Raw data Block Start
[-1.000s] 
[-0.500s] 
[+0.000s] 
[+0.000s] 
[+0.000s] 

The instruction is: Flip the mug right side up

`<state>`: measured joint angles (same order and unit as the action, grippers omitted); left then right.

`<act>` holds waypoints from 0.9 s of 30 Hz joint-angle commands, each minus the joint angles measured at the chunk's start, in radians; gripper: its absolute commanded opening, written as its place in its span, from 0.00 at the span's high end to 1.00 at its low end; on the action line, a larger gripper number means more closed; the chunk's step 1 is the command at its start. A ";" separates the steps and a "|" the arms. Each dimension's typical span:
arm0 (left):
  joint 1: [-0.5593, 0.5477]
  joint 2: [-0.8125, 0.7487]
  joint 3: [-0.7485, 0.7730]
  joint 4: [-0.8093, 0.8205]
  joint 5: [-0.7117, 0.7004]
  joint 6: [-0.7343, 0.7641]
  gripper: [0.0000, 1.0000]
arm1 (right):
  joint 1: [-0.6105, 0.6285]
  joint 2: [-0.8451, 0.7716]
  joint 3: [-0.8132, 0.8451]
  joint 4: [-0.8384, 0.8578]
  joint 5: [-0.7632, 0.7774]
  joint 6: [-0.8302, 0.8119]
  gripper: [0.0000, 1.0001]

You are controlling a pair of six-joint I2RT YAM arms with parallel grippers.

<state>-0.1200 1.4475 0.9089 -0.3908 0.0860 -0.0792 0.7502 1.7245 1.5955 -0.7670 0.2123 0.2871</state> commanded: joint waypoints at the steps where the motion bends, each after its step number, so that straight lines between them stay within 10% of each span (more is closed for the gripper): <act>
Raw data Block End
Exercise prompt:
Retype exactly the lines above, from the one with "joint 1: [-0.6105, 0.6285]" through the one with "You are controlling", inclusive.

Result of the exercise:
  joint 1: [-0.6105, 0.6285]
  joint 2: [-0.8451, 0.7716]
  joint 3: [-0.8132, 0.8451]
  joint 4: [-0.8384, 0.8578]
  joint 5: [-0.7632, 0.7774]
  joint 6: [-0.8302, 0.8119]
  gripper: [0.0000, 1.0001]

You are controlling a pair of six-joint I2RT YAM arms with parallel grippers.

The output contains nothing further.